Monday, July 5, 2010

Empiricism and Ethics

One thing that enables us to make progress in a science is whether statements made within the discipline lend themselves to empirical testing. I think it might be useful to think about what implications this has for ethics. It seems to me that the statements that are made by prominent ethicists, such as Immanuel Kant, John Stuart Mill, Aristotle and John Rawls, fail to produce consensus. In any case there is no widespread belief that our ideas about right and wrong are improving in the same way that our ideas about Physics, Astronomy, Biology and the other empirical sciences are.

In many ways the world is a better place than it was in the past. Contrary to popular opinion, the world is likely more peaceful than it was during most of the past. Slavery is no longer legal. The role and status of women has improved. However, I suspect that these changes were not caused by any improvement in our thinking about right and wrong. They may simply be the result of an improvement in our material wellbeing that is the result of advances in other sciences combined with the effect of the accumulation of capital, or the material things used for production. Prosperity has made us less likely to risk our lives through violence. Replacing human muscle power with machines has increased the wages of women relative to those of men, thus leading to their economic independence.

What sort of statements about ethics lend themselves to empirical testing? I think of a system of moral and ethical values as a way of assigning blame and credit to actions. There is no empirical observation that can contradict a statement of the form "Action X is worthy of blame." Being worthy of blame is not a directly observable property. From this many conclude that there can be no empirical basis for preferring one system of moral and ethical values over another.

However, there are empirical observations that would cause an individual to prefer one system of moral and ethical values over another. Every individual has values. Empirical observations can tell us how we can act so that our values will be more likely to be realized. This enables us to use empirical evidence to support interesting statements about ethics. We can make it more likely that individuals will change their systems of moral and ethical values, if we convince them that it will be in their best interests to do so.

The question that will come up is whether we should do so. Perhaps we will make the world as a whole worse off through this approach. Are we not encouraging selfishness? People might choose moral and ethical values that enable them to profit at other people's expense. But this is not the case. In considering a system of moral and ethical values we are confining ourselves to assignments of blame and credit. In order to make such an assignment stick, individuals will have to get other individuals to agree with their assessments. Generally they will be unable to do so unless these other people are persuaded that doing so will be in their own best interests. This will usually be the case because moral and ethical values tend to be abstract. I will support the protection of your rights because they are principles that protect everyone including me. If there were a moral principle that would only protect you, there would be no reason for other people to support it.

One error that many ethicists make is that they attempt to explicitly design systems of moral and ethical values to serve the greater good. The problem with this is that statements about such systems are not subject to any kind of empirical verification. There is no way to test them. Suppose that I want to claim that my system of moral and ethical values would benefit the world in some way. In order to get people to implement this new and improved system, I would have to convince everyone to adopt it. They would have to accept my claim without evidence, since there can be no evidence until my system is implemented. Furthermore, once my system had been implemented there would be no way to tell what would have happened if my system had not been implemented. In order to tell what would happen if it had not been implemented, we would have to decide not to implement it. Hence there is no way to compare the results of implementing my system of moral and ethical values with leaving things as they are.
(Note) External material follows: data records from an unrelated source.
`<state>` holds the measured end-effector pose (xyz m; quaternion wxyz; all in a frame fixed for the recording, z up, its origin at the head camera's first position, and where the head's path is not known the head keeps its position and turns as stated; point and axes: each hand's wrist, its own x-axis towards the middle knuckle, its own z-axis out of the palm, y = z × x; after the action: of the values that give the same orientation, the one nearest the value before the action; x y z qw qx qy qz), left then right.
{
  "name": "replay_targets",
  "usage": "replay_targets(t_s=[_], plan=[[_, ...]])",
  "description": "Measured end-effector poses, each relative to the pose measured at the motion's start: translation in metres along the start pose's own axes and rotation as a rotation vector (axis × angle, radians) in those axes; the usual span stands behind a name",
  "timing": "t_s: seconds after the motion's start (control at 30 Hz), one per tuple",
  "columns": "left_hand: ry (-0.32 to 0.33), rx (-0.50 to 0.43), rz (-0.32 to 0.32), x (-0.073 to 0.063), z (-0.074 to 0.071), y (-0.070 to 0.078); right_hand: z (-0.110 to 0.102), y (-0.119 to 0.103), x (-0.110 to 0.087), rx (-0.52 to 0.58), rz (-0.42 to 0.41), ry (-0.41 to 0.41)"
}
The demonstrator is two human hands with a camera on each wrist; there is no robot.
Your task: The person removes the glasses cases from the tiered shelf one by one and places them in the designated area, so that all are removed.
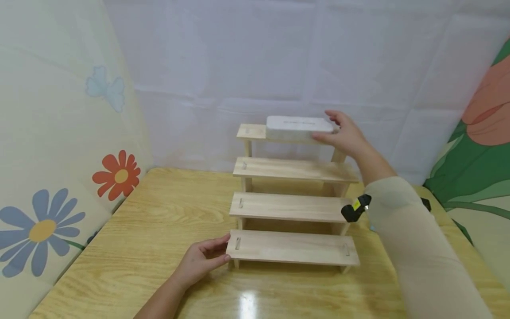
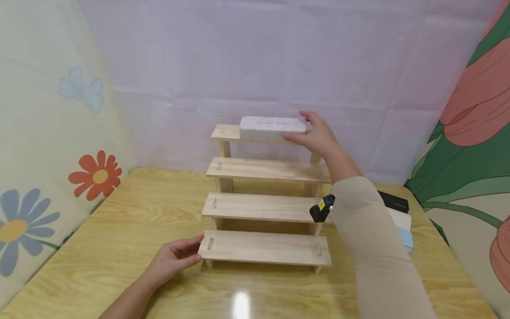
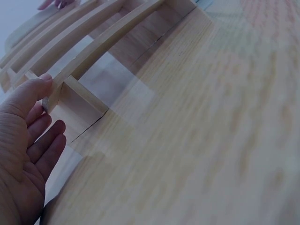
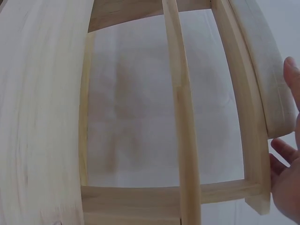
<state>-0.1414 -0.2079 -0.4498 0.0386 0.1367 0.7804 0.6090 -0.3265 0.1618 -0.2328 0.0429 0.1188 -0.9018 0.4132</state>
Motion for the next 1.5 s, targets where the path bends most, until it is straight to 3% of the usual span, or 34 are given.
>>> replay_targets(t_s=[0.5, 0.87, 1.5], plan=[[-0.019, -0.023, -0.001, -0.001, 0.000, 0.000, 0.008, -0.008, 0.012, -0.040, -0.014, -0.023], [0.032, 0.015, 0.023, -0.002, 0.003, 0.003, 0.012, -0.012, 0.014, -0.093, -0.048, -0.040], [0.005, -0.004, 0.031, -0.001, 0.003, 0.000, 0.013, -0.008, 0.012, -0.126, -0.032, -0.046]])
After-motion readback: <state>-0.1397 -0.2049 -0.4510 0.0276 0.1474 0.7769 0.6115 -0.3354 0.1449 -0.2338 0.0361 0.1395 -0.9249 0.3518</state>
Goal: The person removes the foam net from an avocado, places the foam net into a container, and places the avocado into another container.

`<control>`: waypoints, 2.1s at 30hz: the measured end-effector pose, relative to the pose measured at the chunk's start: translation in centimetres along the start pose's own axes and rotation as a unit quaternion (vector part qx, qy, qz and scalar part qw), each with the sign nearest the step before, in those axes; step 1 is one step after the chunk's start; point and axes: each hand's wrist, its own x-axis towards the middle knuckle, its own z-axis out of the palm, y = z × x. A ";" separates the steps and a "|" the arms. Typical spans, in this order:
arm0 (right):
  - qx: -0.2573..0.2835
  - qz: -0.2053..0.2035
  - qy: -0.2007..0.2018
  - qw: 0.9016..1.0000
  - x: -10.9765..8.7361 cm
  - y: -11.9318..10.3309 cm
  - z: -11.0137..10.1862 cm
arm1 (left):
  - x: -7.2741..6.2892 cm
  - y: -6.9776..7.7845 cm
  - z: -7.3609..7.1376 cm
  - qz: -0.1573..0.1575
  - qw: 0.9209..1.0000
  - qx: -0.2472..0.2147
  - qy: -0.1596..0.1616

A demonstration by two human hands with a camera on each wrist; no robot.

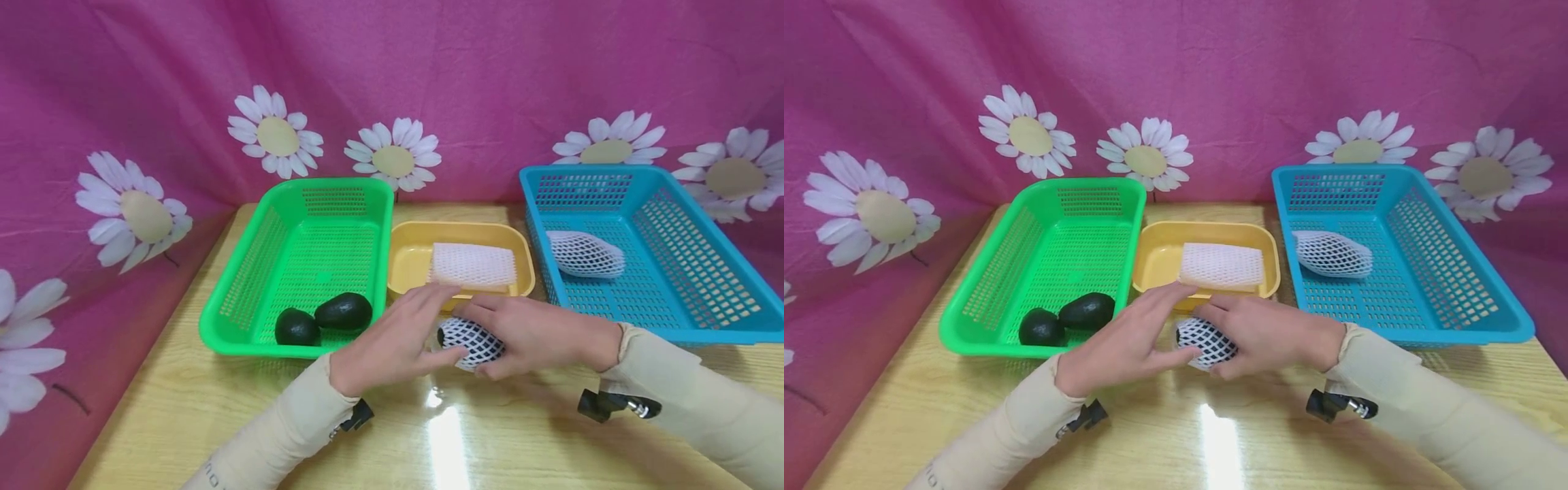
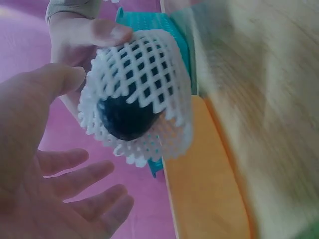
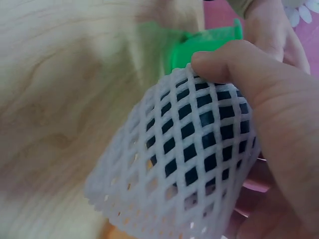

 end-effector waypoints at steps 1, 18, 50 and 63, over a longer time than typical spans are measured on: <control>0.000 -0.005 -0.001 1.000 0.1 0.0 0.3 | 0.0 0.0 0.1 0.000 1.000 -0.001 -0.005; -0.010 -0.010 -0.020 1.000 0.6 0.4 3.3 | -0.3 -0.1 1.2 -0.027 0.999 0.009 -0.046; -0.055 0.036 0.102 0.993 -3.3 0.4 0.6 | -1.6 0.3 1.2 0.002 0.999 0.039 0.005; -0.033 0.034 0.108 0.993 -2.7 0.2 3.7 | -2.3 -0.8 4.2 -0.015 1.000 0.011 -0.019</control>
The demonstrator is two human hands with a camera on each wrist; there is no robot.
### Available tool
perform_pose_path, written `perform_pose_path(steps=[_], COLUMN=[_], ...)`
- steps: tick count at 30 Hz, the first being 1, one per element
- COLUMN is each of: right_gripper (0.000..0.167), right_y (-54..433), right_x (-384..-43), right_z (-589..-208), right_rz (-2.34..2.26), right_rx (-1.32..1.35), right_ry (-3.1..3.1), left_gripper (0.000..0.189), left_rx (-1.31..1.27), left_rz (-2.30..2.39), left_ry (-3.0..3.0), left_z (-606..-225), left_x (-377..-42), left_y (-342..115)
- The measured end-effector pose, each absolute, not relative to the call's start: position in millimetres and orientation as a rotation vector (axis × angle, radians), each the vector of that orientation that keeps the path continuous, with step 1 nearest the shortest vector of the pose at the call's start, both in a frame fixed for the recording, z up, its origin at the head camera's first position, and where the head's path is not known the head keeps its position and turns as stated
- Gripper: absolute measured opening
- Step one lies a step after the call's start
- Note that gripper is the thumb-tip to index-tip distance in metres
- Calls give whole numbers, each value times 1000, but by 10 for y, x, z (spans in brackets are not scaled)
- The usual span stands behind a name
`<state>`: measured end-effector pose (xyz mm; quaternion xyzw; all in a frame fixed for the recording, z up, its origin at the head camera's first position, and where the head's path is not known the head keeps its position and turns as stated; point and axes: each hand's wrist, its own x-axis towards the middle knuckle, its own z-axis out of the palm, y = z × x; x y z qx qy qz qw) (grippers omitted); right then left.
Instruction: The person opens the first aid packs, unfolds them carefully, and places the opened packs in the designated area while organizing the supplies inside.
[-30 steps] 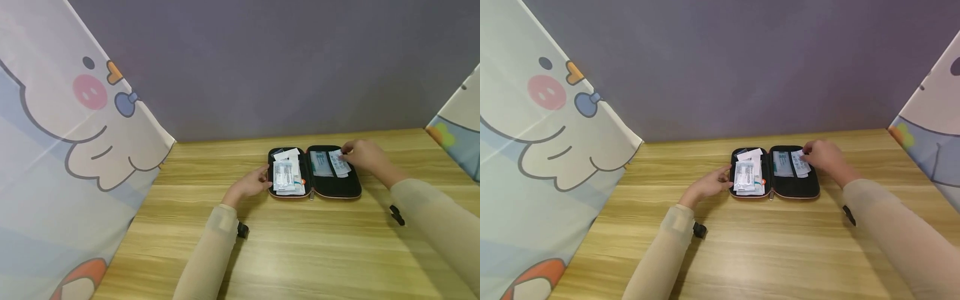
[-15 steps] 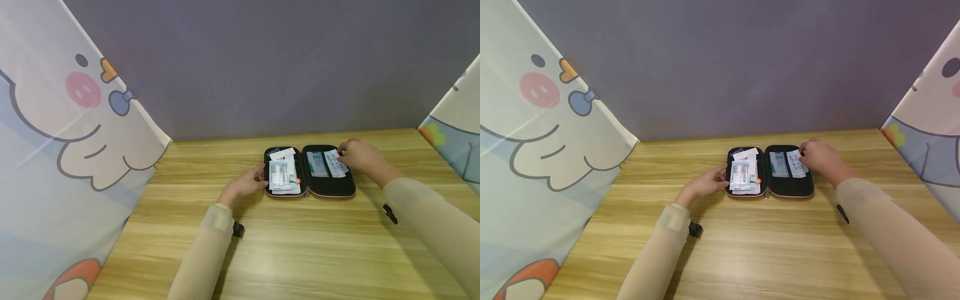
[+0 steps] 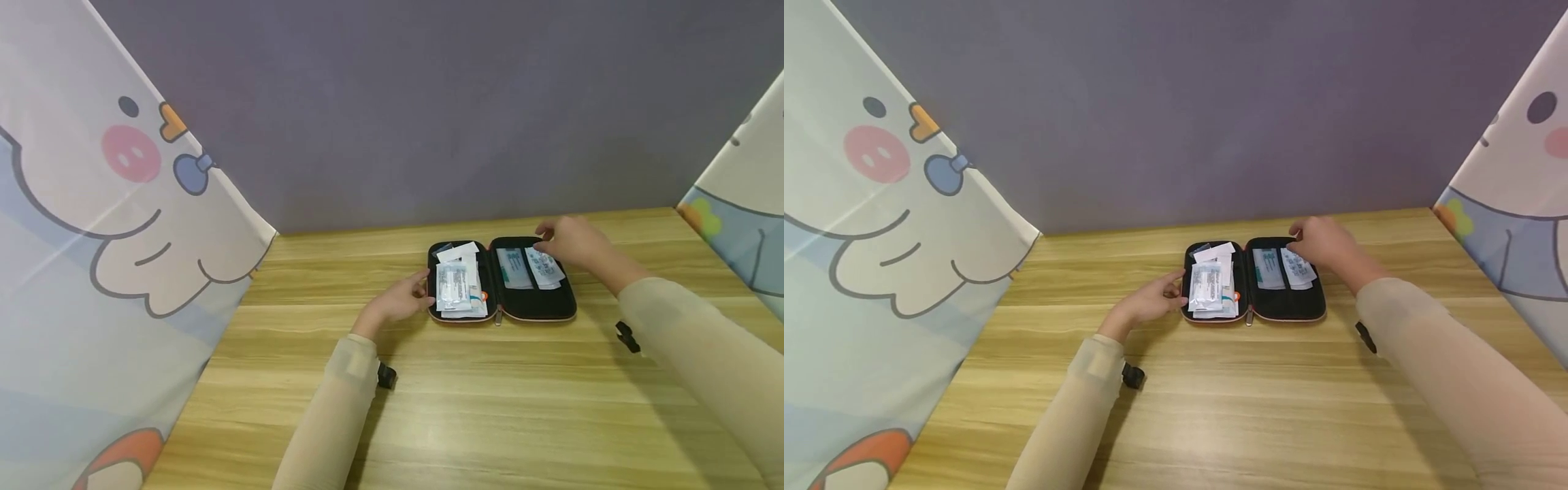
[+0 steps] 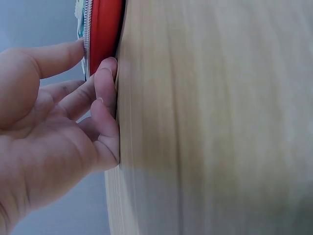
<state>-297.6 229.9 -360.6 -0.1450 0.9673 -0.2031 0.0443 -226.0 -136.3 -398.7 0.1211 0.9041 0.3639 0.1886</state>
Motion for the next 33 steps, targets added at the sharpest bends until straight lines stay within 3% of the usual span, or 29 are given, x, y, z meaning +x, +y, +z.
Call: perform_pose_path(steps=[33], right_gripper=[55], right_y=[1471], right_x=[-2623], right_z=[-3780], right_rz=[-896], right_rx=[-588], right_ry=[2664], left_gripper=[75], left_rx=[338], left_rz=[1033], left_ry=[2531], left_z=[-3997], left_x=[-2262], left_y=[-1339])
But if we are working with the individual, we need only convince the individual. Since it is likely that some individuals will be convinced while others will not, we will be able to compare the results of adopting one system of moral and ethical values to those obtained under another set of such values. We might even be able to do an experiment. Suppose we find a sample of people who are sitting on the fence on some issue in ethics. We could recruit them for an experiment in ethics. We could get half of them to adopt one position and the other half to take the other. Then we could compare the results.